Several factors come into play including what the terminal emulation program (AnzioWin or Anzio Lite) sends out, what the host end responds to and, if you are using an application, how the host application might react.

There are times when you need to interrupt a host process or send a "BREAK" from Anzio to the host in order for the host to interrupt a running application or script.

On the host end, your terminal type and your current "stty" settings for the person logged in, determine how to respond to special keystrokes and to the client, Anzio, sending interrupt signals to the host.

From Anzio

From within AnzioWin or Anzio Lite, you can do one of three things that may interrupt or suspend a running process:

ctrl-s
By pressing this key combination when the host is scrolling information, you can usually suspend the terminal session temporarily.

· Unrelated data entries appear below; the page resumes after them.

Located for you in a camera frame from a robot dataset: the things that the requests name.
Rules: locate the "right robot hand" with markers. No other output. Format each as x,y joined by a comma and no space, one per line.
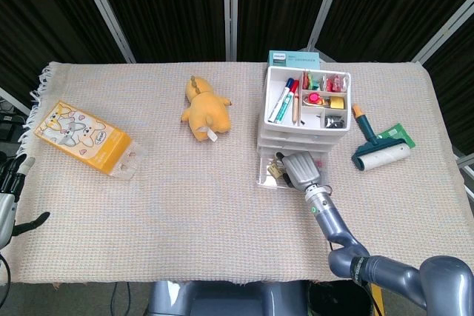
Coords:
301,169

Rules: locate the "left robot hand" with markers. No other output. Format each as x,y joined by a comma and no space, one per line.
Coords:
7,212

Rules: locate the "clear plastic drawer with erasers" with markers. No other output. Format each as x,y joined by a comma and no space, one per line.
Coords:
268,181

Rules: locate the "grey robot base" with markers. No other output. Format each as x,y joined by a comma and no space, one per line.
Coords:
229,299

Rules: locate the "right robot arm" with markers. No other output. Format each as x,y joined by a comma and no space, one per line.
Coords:
370,268

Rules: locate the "pink round object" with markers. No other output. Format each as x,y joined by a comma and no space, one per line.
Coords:
315,98

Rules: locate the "white desk drawer organizer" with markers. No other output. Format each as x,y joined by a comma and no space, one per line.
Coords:
274,86

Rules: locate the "pink binder clip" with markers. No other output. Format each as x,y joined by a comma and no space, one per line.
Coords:
319,163

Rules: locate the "black binder clips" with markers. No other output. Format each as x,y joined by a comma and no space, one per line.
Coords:
335,121

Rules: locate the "wooden pencil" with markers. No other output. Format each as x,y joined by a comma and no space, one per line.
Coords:
296,109

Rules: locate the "red capped green marker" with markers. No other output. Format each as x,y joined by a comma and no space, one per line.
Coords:
286,107

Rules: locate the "blue capped whiteboard marker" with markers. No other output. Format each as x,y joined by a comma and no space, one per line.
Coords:
277,105

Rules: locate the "small yellow block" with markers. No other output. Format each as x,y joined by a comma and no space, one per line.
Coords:
337,102

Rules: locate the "teal lint roller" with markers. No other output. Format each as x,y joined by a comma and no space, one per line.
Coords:
366,127

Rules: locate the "black floor equipment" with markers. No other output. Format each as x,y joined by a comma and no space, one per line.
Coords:
9,125

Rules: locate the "green and red clip packet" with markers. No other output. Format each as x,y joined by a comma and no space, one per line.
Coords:
311,79

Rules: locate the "red candy packets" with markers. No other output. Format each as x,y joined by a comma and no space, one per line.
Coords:
336,82

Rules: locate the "yellow corgi print tissue pack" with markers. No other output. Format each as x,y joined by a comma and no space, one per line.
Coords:
81,134

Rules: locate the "yellow plush toy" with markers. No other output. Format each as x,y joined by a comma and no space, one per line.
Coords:
207,112

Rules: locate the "teal Philips box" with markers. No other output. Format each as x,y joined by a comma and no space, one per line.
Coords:
296,58

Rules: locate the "beige woven tablecloth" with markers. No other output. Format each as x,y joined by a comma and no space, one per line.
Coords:
185,212

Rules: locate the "yellow metal bar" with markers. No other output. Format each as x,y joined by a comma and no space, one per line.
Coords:
377,299

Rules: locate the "black folding screen panel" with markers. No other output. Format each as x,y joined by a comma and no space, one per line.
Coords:
457,83
281,5
166,9
389,9
40,16

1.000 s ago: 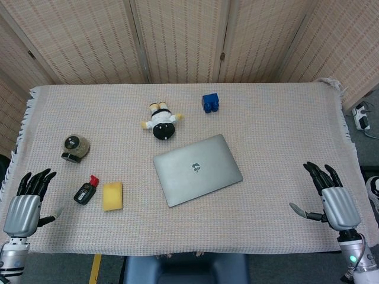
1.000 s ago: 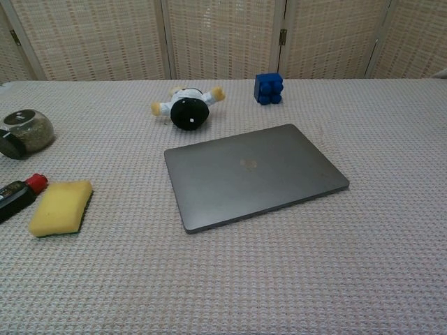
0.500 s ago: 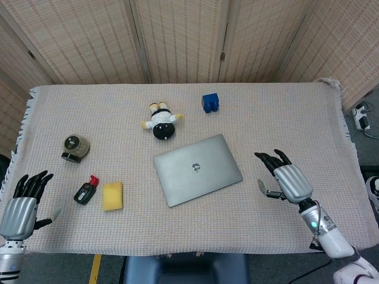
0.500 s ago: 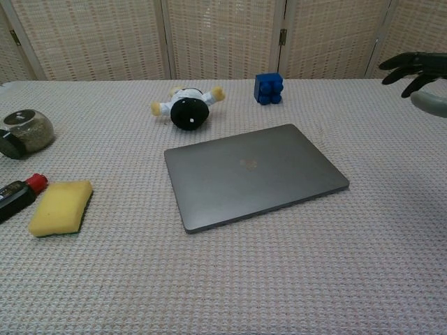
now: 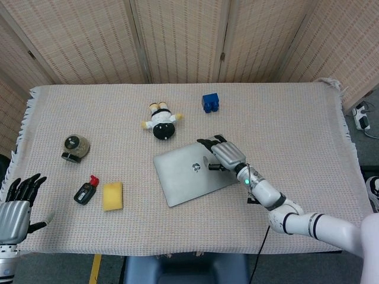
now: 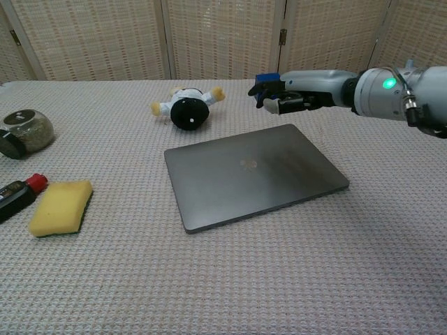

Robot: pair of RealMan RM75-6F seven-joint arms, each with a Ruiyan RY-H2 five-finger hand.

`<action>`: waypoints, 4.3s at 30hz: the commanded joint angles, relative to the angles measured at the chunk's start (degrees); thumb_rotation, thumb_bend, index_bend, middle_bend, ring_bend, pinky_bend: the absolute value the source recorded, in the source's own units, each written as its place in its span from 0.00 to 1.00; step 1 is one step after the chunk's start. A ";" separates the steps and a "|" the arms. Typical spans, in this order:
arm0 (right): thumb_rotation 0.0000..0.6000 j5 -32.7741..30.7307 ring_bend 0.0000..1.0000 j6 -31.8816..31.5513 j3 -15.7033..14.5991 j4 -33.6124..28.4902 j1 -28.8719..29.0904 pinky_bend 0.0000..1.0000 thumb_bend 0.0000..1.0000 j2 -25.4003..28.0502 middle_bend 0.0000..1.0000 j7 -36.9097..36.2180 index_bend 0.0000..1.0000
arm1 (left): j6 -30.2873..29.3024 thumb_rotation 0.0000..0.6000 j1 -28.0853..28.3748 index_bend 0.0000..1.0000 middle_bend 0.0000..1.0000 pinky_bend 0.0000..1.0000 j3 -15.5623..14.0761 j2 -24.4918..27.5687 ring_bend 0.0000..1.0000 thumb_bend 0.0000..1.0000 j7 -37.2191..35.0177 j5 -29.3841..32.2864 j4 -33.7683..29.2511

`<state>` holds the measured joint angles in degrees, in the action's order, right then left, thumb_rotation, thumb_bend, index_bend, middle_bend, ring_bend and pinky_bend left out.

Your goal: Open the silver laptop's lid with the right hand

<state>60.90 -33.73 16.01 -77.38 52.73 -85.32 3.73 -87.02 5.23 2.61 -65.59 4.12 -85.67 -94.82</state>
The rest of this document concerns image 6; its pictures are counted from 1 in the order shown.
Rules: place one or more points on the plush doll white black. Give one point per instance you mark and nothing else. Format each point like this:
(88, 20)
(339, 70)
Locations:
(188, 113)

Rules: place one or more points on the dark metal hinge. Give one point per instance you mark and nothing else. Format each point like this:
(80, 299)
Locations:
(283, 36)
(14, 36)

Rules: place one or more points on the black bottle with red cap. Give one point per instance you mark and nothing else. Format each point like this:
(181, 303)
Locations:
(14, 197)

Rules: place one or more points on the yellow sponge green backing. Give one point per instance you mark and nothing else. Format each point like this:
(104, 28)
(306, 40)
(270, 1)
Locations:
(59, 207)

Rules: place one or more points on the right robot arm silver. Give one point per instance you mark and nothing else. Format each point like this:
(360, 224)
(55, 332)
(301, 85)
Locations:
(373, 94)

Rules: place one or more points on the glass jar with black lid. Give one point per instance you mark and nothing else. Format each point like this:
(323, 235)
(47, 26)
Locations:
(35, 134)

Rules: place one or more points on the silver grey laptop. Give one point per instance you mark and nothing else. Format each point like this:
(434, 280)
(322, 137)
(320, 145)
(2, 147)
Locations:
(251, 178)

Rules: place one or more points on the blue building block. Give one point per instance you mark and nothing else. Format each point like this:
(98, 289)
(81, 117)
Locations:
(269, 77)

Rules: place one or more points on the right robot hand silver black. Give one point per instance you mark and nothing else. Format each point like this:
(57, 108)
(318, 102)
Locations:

ctrl-c, ctrl-d, Delete, Backspace, ...
By pressing some key or key combination, such as a Ctrl-c or Ctrl-d, or by pressing the "Delete" key or the "Backspace" key, you can send a signal to the host that interrupts or discontinues a running process.

Sending a BREAK
By sending the host system a "BREAK", you can often interrupt or discontinue a running process.

How the host responds

It is possible to have the host set to not respond to any interrupts, to not respond to a BREAK and to ignore other special keys for the logged in user. These capabilities are usually set on or off by the user's login script or by some global login or profile script. Check with your system administrator for more information on what will and will not work.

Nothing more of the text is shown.